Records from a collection
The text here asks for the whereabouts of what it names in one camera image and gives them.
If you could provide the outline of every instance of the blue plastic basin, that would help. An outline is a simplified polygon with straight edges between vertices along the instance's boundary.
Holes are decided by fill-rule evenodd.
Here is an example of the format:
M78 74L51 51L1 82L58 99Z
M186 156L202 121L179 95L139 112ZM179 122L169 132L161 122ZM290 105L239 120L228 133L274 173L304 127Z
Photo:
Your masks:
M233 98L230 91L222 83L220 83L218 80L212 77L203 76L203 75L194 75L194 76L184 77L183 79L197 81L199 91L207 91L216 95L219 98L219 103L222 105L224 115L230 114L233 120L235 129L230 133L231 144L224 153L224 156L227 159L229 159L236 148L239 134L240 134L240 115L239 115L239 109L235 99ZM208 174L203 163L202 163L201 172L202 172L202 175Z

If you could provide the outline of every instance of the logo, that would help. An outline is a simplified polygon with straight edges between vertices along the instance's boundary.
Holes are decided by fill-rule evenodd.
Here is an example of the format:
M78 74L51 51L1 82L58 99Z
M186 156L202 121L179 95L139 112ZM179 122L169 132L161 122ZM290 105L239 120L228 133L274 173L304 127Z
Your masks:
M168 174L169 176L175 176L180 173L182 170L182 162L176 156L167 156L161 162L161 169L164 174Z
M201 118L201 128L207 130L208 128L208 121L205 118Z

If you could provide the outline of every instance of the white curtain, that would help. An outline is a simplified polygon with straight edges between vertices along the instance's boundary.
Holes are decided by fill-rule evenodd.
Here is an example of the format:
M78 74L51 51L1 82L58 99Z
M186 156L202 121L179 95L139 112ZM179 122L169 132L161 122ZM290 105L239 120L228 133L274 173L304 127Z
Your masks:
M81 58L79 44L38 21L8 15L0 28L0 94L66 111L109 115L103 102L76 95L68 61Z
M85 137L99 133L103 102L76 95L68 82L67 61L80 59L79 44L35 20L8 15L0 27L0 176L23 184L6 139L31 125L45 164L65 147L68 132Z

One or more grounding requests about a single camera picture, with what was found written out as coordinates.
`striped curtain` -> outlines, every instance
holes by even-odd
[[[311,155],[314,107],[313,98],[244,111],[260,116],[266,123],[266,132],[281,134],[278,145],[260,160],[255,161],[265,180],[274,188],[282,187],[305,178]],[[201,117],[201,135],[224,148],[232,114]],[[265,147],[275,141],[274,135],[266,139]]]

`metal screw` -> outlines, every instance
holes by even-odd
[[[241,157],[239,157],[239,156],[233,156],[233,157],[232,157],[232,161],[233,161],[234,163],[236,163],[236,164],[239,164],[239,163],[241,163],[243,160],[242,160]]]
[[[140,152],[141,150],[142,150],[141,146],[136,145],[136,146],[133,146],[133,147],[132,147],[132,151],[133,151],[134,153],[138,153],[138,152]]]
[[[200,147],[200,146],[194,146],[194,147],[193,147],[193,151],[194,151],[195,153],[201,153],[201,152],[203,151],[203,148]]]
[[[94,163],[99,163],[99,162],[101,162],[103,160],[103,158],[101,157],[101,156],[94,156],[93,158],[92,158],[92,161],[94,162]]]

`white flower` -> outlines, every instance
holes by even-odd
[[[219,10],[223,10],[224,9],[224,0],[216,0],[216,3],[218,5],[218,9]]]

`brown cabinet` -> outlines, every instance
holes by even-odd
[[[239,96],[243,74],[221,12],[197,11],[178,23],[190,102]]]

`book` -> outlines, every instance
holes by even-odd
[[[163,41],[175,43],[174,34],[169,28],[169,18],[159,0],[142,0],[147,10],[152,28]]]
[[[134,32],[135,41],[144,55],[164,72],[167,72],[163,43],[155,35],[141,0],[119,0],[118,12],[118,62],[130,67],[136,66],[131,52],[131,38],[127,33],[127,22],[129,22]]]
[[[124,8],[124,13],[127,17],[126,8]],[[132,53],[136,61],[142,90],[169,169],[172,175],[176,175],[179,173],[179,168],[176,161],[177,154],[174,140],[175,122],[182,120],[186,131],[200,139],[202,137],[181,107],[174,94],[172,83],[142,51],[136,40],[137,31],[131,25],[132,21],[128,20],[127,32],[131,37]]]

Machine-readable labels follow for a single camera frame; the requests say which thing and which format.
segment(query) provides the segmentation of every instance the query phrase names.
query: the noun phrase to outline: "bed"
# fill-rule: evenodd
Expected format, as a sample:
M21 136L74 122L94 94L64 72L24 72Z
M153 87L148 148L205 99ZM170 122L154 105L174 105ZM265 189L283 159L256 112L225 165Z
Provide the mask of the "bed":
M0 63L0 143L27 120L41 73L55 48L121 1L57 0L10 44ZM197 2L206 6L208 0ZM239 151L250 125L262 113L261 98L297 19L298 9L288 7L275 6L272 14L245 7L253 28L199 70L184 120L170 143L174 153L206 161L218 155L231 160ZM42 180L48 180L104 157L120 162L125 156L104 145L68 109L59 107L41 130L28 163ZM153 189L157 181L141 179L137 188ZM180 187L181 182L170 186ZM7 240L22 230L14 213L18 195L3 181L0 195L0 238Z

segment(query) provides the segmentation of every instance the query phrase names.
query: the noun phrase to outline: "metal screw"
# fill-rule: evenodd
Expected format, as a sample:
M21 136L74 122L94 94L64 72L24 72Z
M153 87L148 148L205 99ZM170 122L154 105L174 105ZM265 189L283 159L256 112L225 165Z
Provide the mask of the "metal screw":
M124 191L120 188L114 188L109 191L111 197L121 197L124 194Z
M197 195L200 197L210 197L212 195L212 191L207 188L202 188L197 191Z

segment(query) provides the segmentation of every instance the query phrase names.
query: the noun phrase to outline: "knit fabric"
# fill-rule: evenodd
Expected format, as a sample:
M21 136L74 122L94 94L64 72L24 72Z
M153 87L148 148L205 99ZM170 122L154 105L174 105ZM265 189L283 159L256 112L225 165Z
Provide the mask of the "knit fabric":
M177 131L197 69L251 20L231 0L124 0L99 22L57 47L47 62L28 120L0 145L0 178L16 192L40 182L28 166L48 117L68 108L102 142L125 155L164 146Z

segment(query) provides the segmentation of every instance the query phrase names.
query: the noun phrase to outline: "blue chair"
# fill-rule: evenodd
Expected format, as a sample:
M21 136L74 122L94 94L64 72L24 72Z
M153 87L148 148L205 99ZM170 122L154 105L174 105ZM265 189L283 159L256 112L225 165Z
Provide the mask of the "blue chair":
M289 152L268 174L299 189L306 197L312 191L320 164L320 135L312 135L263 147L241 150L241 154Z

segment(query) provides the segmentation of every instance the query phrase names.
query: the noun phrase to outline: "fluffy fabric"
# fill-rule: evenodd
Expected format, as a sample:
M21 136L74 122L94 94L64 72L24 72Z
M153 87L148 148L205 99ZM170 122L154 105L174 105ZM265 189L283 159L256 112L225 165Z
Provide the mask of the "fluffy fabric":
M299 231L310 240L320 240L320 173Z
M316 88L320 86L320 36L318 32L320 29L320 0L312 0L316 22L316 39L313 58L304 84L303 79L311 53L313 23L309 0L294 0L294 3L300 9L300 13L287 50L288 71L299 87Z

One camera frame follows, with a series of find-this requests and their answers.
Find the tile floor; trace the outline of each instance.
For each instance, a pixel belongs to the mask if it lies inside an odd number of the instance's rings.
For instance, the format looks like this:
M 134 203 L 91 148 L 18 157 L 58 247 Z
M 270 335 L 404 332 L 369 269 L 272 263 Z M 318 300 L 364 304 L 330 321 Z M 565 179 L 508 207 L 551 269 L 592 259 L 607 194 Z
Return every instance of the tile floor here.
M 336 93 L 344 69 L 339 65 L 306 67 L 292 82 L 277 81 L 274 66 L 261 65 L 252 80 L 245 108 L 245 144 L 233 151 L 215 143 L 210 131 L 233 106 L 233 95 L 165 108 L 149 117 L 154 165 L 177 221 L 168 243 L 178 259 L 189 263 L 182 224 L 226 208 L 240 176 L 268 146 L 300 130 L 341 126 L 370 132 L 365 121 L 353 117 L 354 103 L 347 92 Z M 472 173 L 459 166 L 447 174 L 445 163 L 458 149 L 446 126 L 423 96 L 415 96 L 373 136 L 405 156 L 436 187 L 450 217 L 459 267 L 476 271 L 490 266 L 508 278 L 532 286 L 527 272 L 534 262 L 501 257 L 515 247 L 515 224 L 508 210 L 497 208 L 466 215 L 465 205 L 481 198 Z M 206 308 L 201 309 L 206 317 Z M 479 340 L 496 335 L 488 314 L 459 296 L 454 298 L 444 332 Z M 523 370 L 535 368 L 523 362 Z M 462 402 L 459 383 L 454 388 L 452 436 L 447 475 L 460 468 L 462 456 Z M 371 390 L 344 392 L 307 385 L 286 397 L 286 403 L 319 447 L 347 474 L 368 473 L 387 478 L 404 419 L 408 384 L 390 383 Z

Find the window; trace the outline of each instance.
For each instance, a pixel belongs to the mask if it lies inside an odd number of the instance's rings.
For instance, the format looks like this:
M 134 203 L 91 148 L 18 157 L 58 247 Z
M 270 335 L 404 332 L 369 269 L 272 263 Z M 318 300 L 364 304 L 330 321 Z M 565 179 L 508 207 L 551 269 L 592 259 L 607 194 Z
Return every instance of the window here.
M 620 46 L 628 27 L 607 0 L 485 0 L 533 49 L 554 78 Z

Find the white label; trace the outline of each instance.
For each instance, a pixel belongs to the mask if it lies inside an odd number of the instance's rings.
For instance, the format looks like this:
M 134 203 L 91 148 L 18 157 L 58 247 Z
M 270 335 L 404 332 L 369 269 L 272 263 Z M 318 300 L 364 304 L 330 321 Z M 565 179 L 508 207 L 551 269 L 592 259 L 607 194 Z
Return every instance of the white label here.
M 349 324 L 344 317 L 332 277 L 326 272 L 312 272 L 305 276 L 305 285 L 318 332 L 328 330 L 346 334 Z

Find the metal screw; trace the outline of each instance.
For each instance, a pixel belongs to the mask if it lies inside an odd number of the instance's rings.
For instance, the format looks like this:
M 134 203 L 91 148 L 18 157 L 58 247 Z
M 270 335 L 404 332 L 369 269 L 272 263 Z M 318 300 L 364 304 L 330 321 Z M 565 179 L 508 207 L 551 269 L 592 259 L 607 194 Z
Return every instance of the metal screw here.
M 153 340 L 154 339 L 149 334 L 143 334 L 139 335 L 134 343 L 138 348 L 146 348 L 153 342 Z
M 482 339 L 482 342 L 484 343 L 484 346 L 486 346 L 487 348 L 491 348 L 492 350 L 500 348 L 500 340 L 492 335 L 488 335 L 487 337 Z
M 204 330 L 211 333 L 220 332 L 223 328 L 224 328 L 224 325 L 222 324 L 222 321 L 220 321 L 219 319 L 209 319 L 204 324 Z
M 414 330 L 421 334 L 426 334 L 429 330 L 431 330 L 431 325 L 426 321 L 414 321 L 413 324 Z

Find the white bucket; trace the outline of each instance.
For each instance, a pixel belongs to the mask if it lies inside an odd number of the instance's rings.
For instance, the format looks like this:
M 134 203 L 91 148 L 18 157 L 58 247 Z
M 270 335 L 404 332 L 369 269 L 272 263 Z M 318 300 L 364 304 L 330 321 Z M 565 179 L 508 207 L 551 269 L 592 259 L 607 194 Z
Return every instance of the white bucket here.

▸ Assignment
Throughout the records above, find the lines in which the word "trace" appears and return them.

▸ Final answer
Find the tile floor; trace the outline of each instance.
Find the window; trace the outline of each instance.
Find the white label; trace the outline of each instance.
Find the metal screw; trace the outline of each instance.
Find the white bucket; trace the outline of each instance.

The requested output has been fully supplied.